:: Action item ::
Repeat the lines beginning at the one with "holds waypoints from" and running to the end of the material, keeping the first and last of them, exactly as they appear.

:: Data excerpt ::
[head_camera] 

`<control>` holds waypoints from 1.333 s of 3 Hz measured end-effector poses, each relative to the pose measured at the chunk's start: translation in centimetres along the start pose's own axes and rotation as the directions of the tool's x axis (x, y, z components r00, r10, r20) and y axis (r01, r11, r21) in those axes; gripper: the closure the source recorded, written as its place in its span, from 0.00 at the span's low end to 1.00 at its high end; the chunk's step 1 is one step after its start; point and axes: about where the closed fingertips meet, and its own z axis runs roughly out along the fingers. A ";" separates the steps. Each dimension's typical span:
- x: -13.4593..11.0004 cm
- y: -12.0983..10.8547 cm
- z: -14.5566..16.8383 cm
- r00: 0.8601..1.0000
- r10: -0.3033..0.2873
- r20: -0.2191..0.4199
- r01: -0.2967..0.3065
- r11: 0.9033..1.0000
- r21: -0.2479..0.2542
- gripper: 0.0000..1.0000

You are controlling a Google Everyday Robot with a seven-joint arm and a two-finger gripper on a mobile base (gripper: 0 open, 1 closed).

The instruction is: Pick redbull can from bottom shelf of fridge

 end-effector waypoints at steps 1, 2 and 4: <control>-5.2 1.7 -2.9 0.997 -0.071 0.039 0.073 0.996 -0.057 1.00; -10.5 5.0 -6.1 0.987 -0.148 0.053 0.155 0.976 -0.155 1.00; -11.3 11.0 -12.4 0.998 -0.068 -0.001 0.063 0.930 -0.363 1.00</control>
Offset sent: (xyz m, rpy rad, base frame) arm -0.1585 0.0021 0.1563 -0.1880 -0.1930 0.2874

:: The completed task ::
`<control>` holds waypoints from 1.333 s of 3 Hz measured end-effector poses, each relative to the pose measured at the chunk's start: translation in centimetres along the start pose's own axes and rotation as the directions of the tool's x axis (x, y, z components r00, r10, r20) and y axis (r01, r11, r21) in those axes; gripper: the closure the source recorded, written as its place in its span, from 0.00 at the span's low end to 1.00 at its high end; the chunk's step 1 is one step after its start; point and axes: about where the closed fingertips meet, and its own z axis runs roughly out along the fingers. A ";" separates the steps. Each dimension's typical span:
- x: -13.4593..11.0004 cm
- y: -12.0983..10.8547 cm
- z: -14.5566..16.8383 cm
- r00: 0.8601..1.0000
- r10: -0.3033..0.2873
- r20: -0.2191..0.4199
- r01: -0.2967..0.3065
- r11: 0.9033..1.0000
- r21: -0.2479..0.2542
- gripper: 0.0000..1.0000

You are controlling a Google Everyday Robot with a seven-joint arm and a two-finger gripper on a mobile base (gripper: 0 open, 1 closed).

The instruction is: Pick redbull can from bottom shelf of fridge

 end-effector waypoints at steps 1, 2 and 4: <control>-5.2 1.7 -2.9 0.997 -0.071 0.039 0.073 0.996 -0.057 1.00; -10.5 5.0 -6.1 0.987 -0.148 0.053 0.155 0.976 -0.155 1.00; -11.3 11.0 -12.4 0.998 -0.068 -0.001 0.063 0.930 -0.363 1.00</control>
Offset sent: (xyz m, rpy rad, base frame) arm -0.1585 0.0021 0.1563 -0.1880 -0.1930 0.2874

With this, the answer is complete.